One of my favourite sites is squiggle, mainly because I like to check out what other people have tipped, what their respective margins are and how they are aligned.
As some of you know James and I have been working on an AFL R package called fitzRoy
One of our main goals is to get more people to build out AFL models.
For me that’s mainly because I like reading AFL stats content, be it probably a bit too much!
Having done a presentation at useR, one of the main problems I found with getting people wanting to give it a go is that they feel as though building their own model is simply too complex, that they are out of their depth.
Well I am here to say, that’s not true. Anyone can give it a go.
I think there are many camps to the AFL stats fanbase. One of which I would like to try and include more.

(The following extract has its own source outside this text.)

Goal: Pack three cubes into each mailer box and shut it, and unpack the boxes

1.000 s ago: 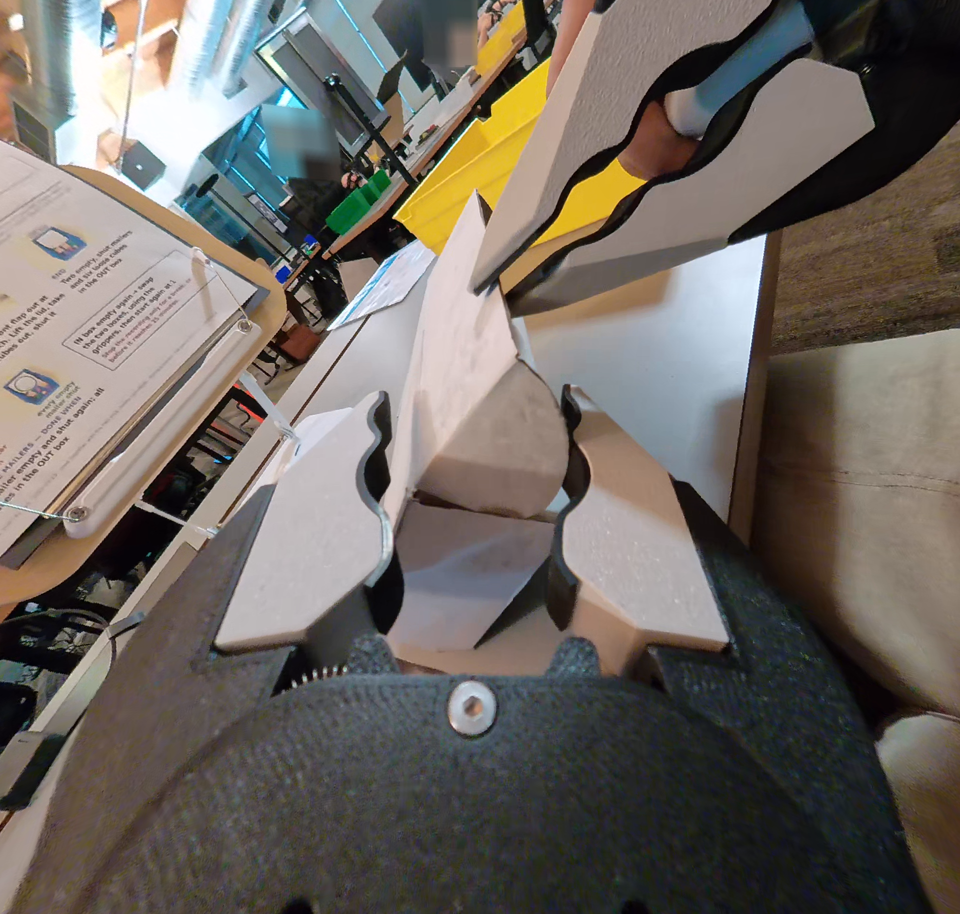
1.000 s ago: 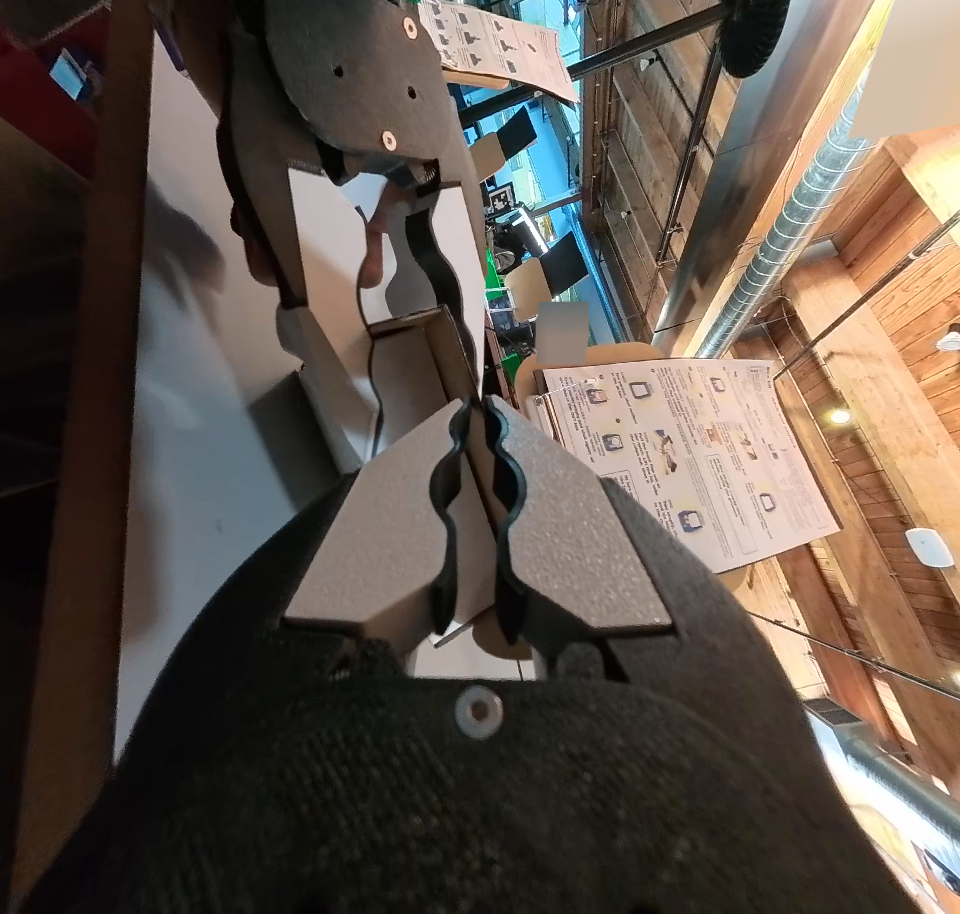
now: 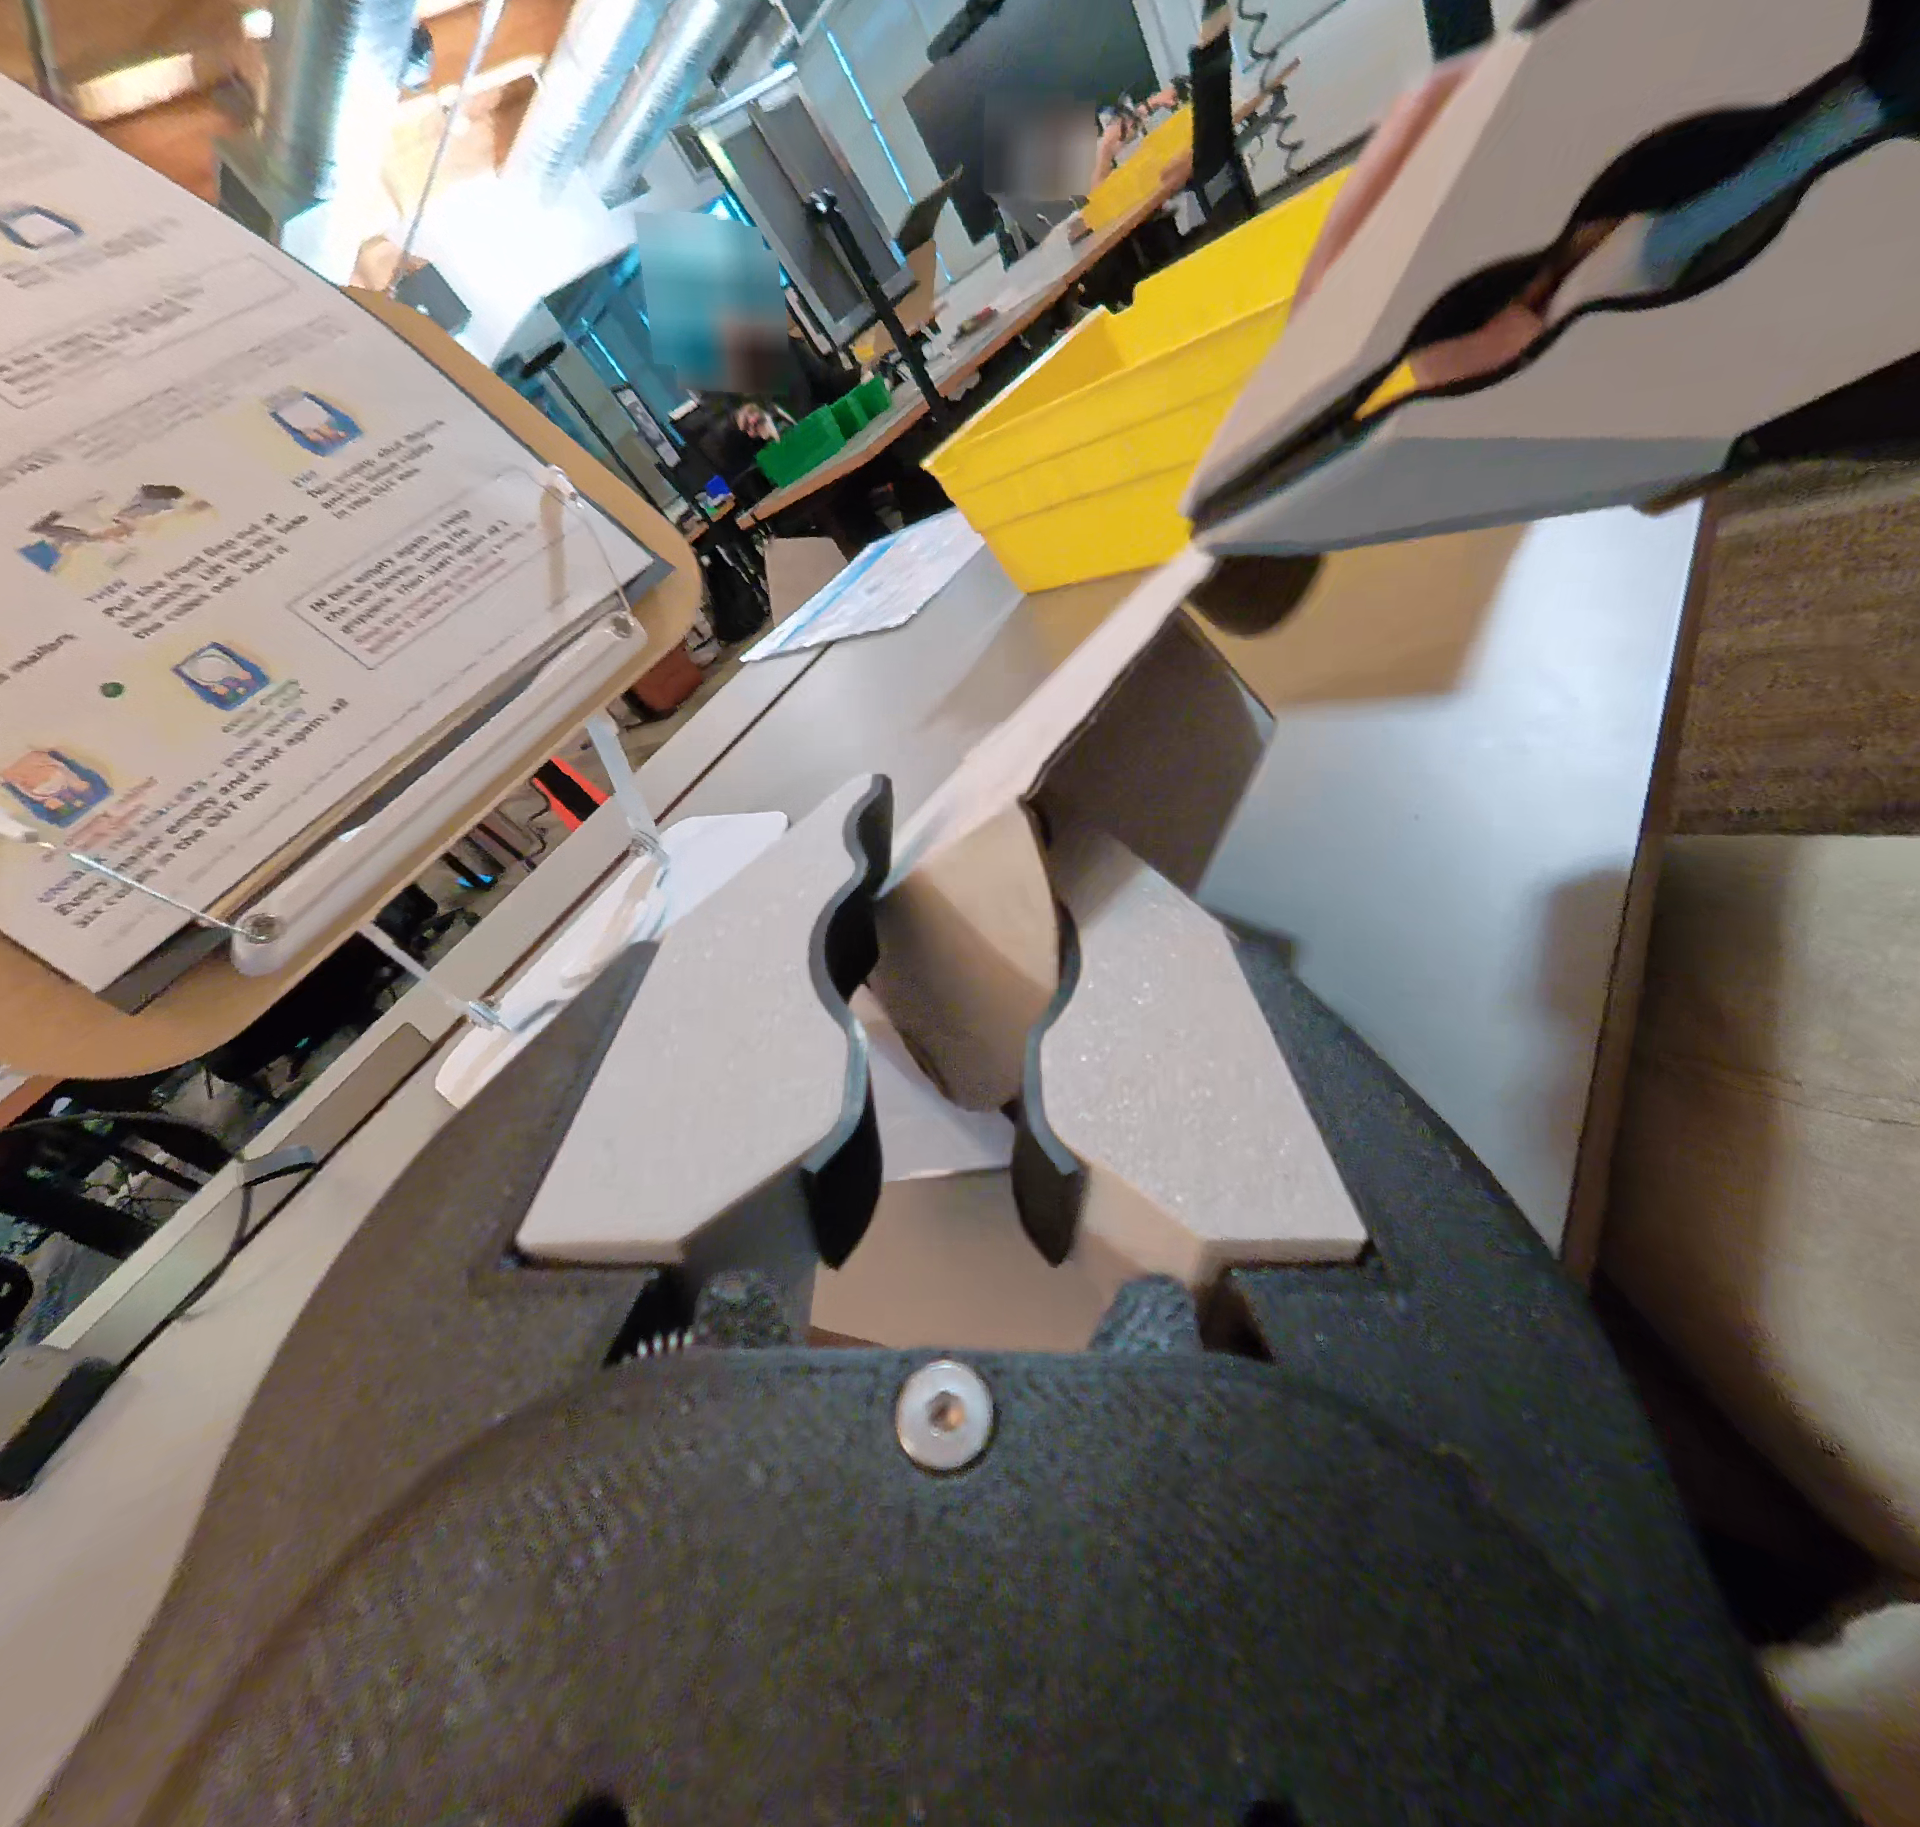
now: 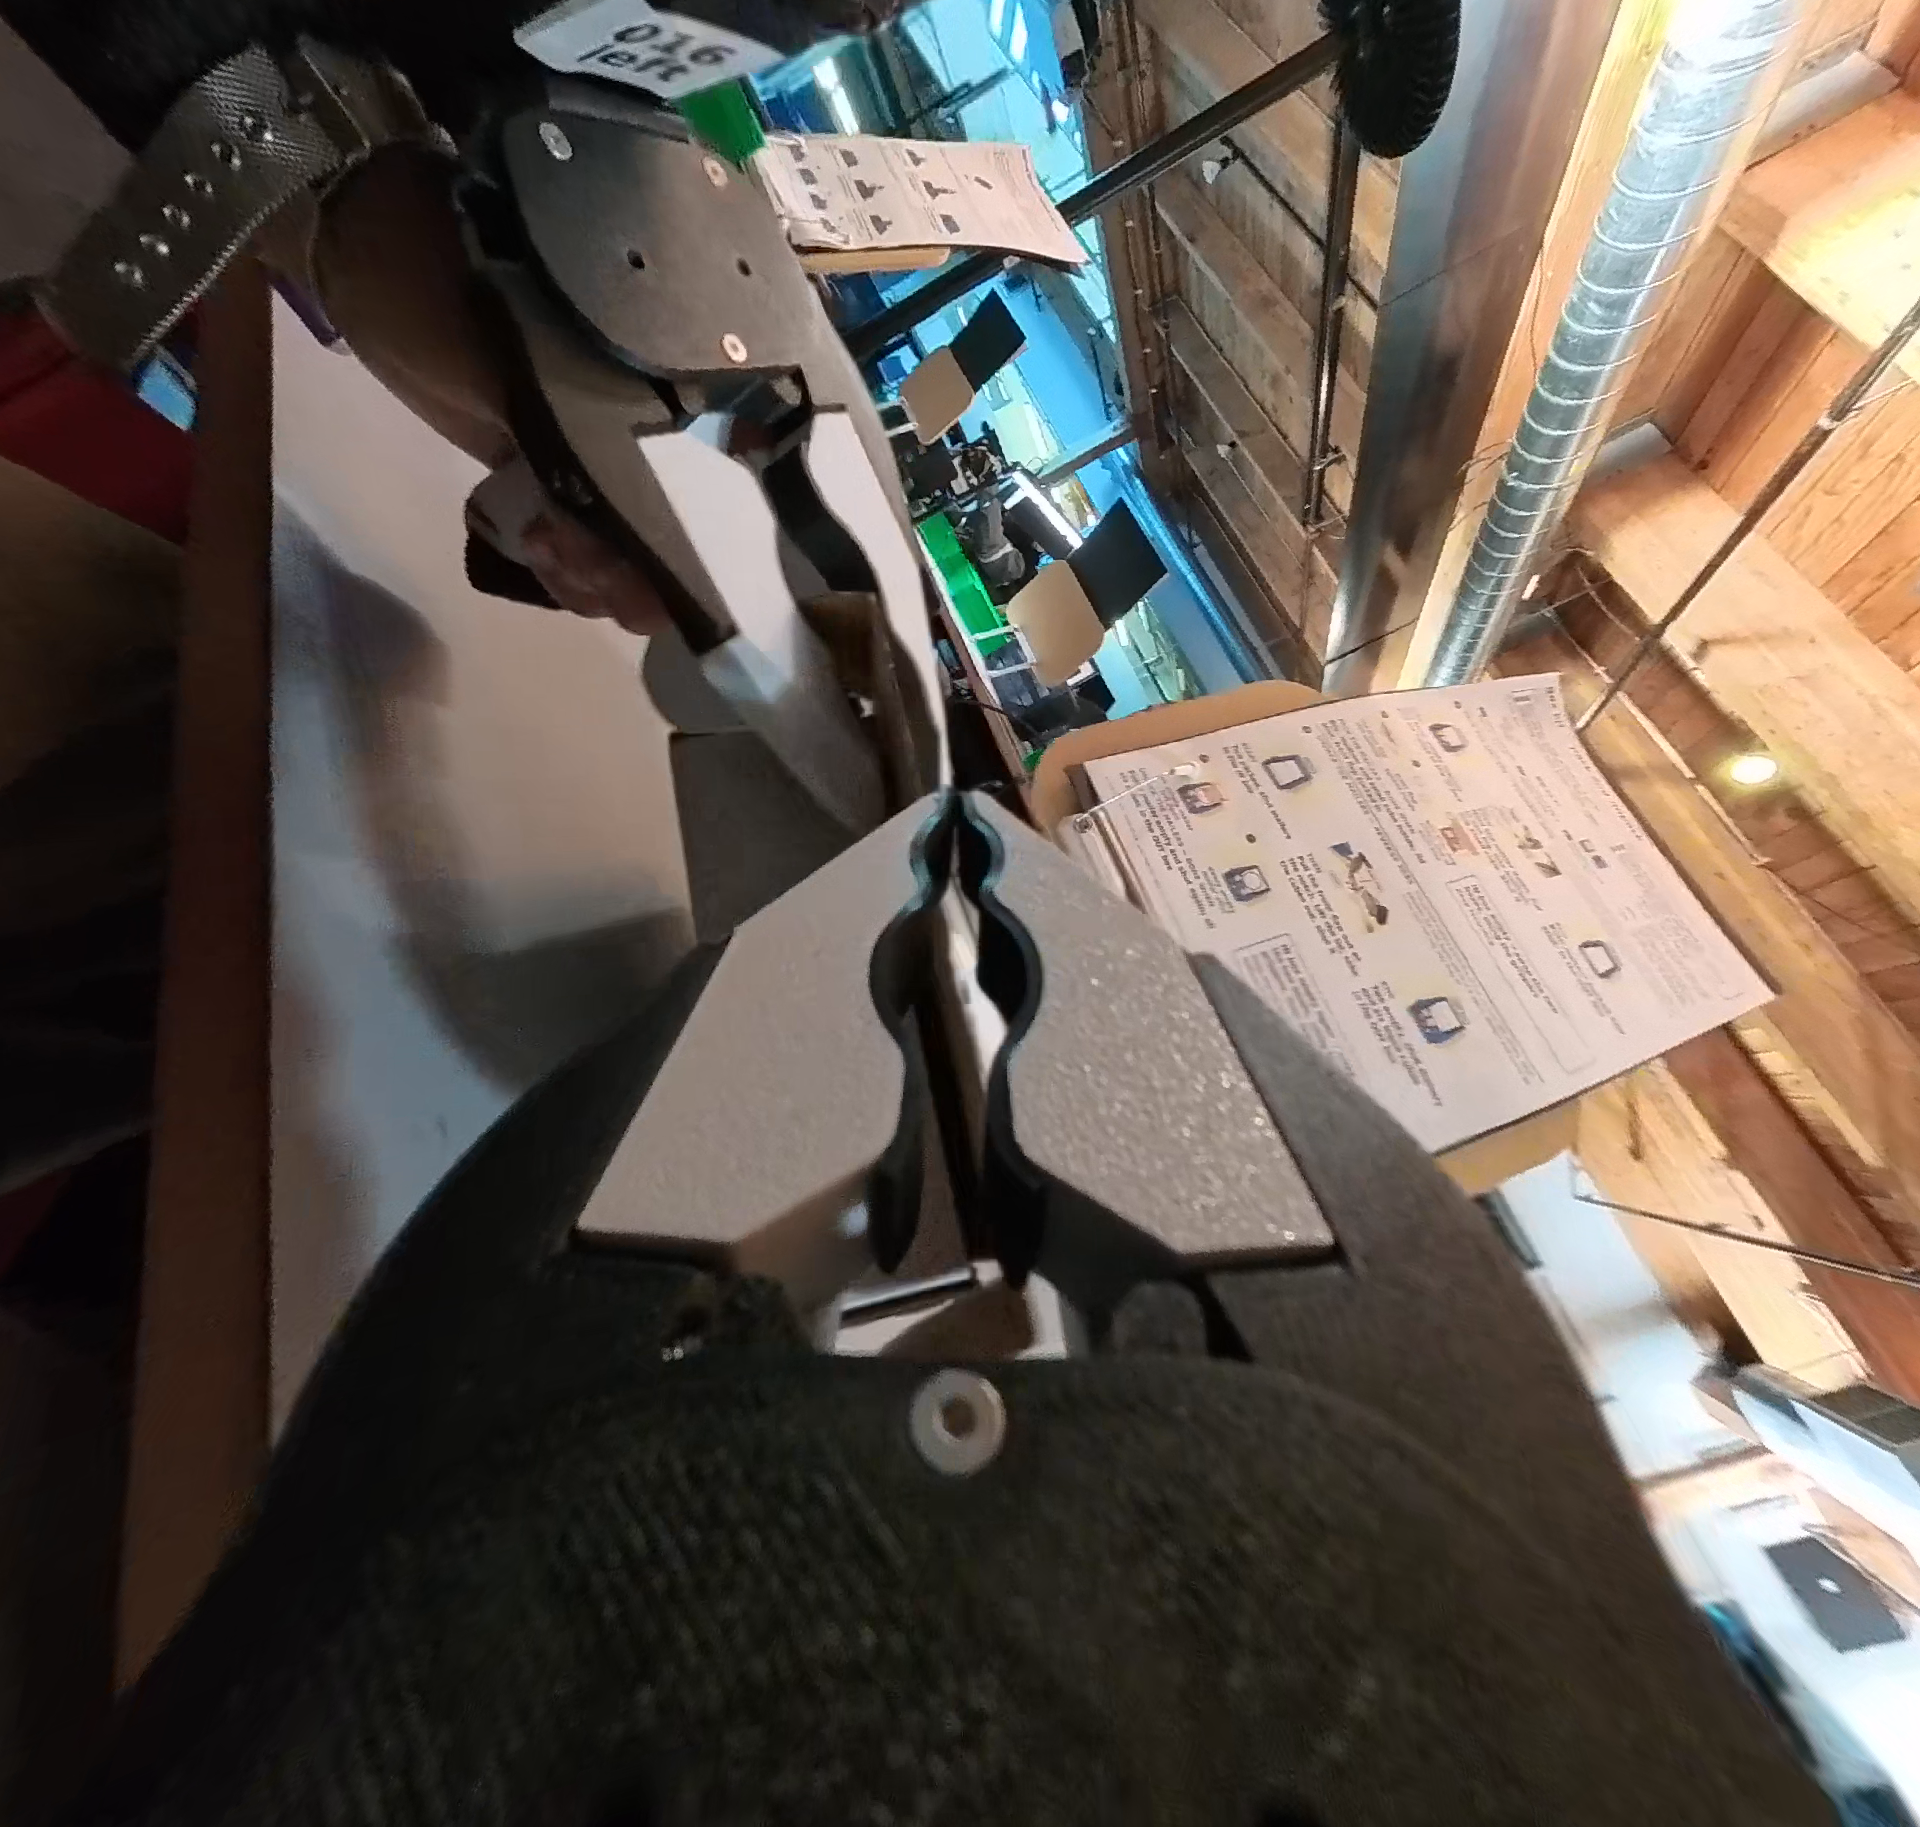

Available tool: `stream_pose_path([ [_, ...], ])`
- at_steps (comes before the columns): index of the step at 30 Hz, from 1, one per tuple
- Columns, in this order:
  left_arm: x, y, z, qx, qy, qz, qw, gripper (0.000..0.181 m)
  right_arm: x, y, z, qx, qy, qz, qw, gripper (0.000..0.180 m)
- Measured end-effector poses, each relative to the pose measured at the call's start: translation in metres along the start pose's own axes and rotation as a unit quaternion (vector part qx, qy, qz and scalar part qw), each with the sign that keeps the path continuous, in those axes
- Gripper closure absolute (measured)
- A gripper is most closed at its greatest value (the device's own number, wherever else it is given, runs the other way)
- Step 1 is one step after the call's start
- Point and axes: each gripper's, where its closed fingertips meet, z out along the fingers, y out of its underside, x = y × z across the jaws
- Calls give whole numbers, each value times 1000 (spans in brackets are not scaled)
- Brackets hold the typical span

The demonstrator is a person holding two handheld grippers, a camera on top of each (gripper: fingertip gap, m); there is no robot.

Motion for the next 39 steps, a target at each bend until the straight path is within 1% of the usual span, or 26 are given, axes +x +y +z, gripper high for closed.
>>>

That is those who feel as though they can’t contribute or can’t analyse simply because they don’t know R/How to build out models.
So while you might be reading other blogs and sure they are “coding” it up from “scratch”. I think a missing point to this thought is while that’s true, it also doesn’t have to be you. Lots of people develop packages and answer questions on sites like stackoverflow.
So if you have ever wanted to build your own ELO for AFL why not use this ELO package. That’s what it was designed for, for people to use it.
library(tidyverse)
## ── Attaching packages ───────────────────────────────────────────────── tidyverse 1.2.1 ──
## ✔ ggplot2 3.2.0 ✔ purrr 0.3.2
## ✔ tibble 2.1.3 ✔ dplyr 0.8.2
## ✔ tidyr 0.8.3 ✔ stringr 1.4.0
## ✔ readr 1.3.1 ✔ forcats 0.4.0
## ── Conflicts ──────────────────────────────────────────────────── tidyverse_conflicts() ──
## ✖ dplyr::filter() masks stats::filter()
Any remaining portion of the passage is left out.